An aspirin regimen should be started for stroke patients. Aspirin’s antiplatelet effects help improve circulation. It is typically given orally but can be administered rectally to patients with impaired swallowing or whose swallowing ability has not yet been evaluated. The initial or loading dose is 325 mg, followed by daily treatment of 81 mg. Dual antiplatelet therapy is often a treatment for patients. Dual therapy adds clopidogrel: a loading dose of 300–600 mg, followed by 75 mg daily. Antiplatelet therapy continues for twenty-one days for smaller strokes and ninety days for larger strokes.
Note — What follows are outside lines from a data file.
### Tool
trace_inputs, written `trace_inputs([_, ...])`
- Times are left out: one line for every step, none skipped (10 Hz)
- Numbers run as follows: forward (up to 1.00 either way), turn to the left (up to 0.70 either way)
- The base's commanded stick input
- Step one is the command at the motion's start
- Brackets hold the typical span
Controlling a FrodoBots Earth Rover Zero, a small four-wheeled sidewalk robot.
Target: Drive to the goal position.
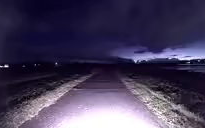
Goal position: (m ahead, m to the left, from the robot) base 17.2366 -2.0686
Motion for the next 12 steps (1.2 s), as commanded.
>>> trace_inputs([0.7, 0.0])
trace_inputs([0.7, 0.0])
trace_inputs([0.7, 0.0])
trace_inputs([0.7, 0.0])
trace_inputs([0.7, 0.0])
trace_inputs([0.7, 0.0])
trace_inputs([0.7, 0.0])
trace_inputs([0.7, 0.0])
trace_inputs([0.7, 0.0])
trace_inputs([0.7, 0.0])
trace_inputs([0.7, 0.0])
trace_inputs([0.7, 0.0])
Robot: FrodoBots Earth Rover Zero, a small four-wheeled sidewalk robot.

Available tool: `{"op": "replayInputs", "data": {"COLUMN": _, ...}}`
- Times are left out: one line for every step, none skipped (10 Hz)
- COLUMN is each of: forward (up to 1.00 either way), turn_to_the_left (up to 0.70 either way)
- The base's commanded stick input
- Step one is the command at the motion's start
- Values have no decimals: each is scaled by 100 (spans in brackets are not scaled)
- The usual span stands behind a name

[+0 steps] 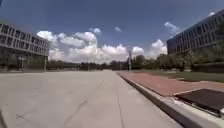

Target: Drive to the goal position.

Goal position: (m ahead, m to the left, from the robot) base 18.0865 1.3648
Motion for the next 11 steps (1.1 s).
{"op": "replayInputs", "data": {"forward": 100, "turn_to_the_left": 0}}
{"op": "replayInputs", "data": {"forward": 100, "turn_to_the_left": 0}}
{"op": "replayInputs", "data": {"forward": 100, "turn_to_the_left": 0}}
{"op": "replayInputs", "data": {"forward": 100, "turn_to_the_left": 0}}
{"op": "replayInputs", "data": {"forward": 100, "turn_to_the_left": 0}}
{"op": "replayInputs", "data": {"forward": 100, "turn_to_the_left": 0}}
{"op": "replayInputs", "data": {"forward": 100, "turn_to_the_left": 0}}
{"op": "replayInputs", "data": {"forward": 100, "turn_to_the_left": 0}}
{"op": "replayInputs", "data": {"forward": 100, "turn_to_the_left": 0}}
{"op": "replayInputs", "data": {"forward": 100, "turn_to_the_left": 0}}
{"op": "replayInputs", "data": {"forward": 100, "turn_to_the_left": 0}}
Hyperlipidemia is a major cause of atherosclerosis and thus stroke. Laboratory results commonly show elevated cholesterol and low-density lipoprotein levels in ischemic stroke patients. Pharmacotherapy, such as statin therapy, reduces the risk of subsequent strokes and is most often administered in the form of atorvastatin (80 mg daily).
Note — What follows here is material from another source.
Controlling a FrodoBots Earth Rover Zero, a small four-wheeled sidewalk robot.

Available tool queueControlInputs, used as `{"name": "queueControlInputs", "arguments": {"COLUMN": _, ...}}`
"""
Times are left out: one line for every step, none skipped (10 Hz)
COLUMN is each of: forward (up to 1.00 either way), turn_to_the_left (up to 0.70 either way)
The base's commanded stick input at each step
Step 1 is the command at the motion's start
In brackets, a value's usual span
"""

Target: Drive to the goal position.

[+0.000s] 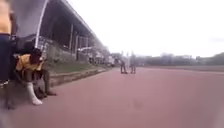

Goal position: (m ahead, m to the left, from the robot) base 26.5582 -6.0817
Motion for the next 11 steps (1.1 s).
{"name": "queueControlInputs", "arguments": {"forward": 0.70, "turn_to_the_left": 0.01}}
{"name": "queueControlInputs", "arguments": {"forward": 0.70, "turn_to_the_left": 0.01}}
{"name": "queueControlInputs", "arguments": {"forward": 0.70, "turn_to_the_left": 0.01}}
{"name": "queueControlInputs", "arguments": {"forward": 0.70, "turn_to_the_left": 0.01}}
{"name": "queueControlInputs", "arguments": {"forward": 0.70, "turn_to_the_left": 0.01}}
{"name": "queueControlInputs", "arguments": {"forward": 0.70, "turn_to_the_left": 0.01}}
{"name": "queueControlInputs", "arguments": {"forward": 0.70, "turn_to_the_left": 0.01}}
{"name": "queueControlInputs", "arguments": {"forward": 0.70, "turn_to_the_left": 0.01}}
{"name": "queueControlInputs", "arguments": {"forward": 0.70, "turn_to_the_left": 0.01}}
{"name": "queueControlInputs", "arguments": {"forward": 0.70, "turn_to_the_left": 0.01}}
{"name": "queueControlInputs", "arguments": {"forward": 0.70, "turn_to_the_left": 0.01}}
Managing blood glucose is another way to reduce risk of subsequent stroke. The risk for stroke increases for patients with diabetes mellitus, particularly females. Patients with diabetes are more likely to have carotid atherosclerosis, which can impair cerebral perfusion. Glycemic control can be achieved through any combination of insulin, oral drugs, diet, and exercise to reach a goal of A1C ≤ 7 percent (Oliveira-Filho & Mullen, 2023). Education should also be provided regarding modifiable and nonmodifiable risk factors (Table 15.3).

Complications during acute stroke may include risks for falls, aspiration, pressure injury, and venous thromboembolism. Complications specific to neurologic function are the risks for hemorrhagic transformation of the stroke, cerebral edema, and seizure. Hemorrhagic transformation is when a hemorrhagic infarct occurs after ischemic stroke; this risk increases after the administration of tPA. The health-care team needs to monitor closely for changes indicative of these complications, such as increased or new neurological deficits and changes in Glascow Coma Scale (GCS), and implement strategies to prevent them. A hemorrhagic transformation occurs when blood vessels in the brain rupture after reperfusion; this is usually within twenty-four hours for patients who received tPA or had a thrombectomy or within the first few days for untreated patients.
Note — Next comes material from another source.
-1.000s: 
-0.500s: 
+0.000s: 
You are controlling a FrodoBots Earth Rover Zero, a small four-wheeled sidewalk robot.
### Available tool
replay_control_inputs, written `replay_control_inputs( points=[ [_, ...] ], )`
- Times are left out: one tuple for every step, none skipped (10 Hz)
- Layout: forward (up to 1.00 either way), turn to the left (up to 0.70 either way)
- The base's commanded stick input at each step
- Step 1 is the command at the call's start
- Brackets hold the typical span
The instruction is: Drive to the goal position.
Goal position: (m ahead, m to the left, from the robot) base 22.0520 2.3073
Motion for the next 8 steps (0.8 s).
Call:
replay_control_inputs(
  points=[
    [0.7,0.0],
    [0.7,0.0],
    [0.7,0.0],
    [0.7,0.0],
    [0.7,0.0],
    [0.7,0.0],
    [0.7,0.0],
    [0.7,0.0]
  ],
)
Other interdisciplinary team members who may be part of a patient’s continued ischemic stroke treatment are physical, occupational, speech language, and recreational therapists. These professionals help with regaining muscle movement, strength, and control, as well as increased independence with ADLs and coping, confidence building, and improving socialization skills. They also help with learning to live with the disabilities that may result from stroke. Sometimes a patient may need to relearn or develop alternative strategies for daily activities and actions, such as safe movement and transfers, dressing, bathing, speech, swallowing, and higher-level thinking involved with activities like grocery shopping or playing card games. Therapists help make those adjustments. A neuropsychologist or other therapist may help with the effects on a patient’s cognition and mental health. A nutritionist or dietician may teach the patient about foods that interact with new medications or help reduce cholesterol. A pharmacist may help the patient understand new medications. A social worker or case manager may be involved to help with placement in a rehabilitation facility or to orchestrate home nursing and therapy services after discharge. There are many people across a variety of specialties who are involved in continued stroke care and whose job it is to reduce long-term disability and the risk of future stroke in their patients.

Prevention

The primary stroke prevention recommendations by the American Heart Association/American Stroke Association are to stop cigarette smoking, increase physical activity, maintain a healthy weight, and control cholesterol, blood pressure, and diabetes. Risk factors that should be managed are atrial fibrillation, obstructive sleep apnea (OSA), migraine with aura, sickle cell disease, and hypercoagulable states (e.g., COVID-19, cancer). Finally, efforts to end alcohol or drug abuse should be initiated (Tai, 2022).